═════ Material provided ═════

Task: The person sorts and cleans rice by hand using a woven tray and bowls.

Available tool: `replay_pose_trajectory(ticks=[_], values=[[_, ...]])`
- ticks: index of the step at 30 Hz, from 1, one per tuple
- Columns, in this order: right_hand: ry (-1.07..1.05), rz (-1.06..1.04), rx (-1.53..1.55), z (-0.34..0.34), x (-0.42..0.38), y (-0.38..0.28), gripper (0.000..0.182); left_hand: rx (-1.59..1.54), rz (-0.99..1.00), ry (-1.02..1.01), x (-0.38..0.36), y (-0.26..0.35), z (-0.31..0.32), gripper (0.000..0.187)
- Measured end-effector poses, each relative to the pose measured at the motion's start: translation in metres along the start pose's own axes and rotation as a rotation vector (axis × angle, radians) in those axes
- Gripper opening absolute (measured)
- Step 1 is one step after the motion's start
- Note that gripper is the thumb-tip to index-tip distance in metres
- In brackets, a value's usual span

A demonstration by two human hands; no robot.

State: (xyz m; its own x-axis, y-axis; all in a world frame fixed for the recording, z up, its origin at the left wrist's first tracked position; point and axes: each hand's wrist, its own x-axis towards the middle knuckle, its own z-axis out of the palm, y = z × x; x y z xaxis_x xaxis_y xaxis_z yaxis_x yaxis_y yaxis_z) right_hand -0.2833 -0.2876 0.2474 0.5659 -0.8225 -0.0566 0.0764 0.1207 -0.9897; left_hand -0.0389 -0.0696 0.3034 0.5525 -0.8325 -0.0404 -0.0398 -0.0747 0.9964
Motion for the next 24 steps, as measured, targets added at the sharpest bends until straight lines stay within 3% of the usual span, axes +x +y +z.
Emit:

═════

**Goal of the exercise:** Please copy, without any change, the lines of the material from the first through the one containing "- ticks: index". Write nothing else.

**Answer space:**
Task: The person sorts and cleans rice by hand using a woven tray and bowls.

Available tool: `replay_pose_trajectory(ticks=[_], values=[[_, ...]])`
- ticks: index of the step at 30 Hz, from 1, one per tuple

Nothing more remains in this exercise.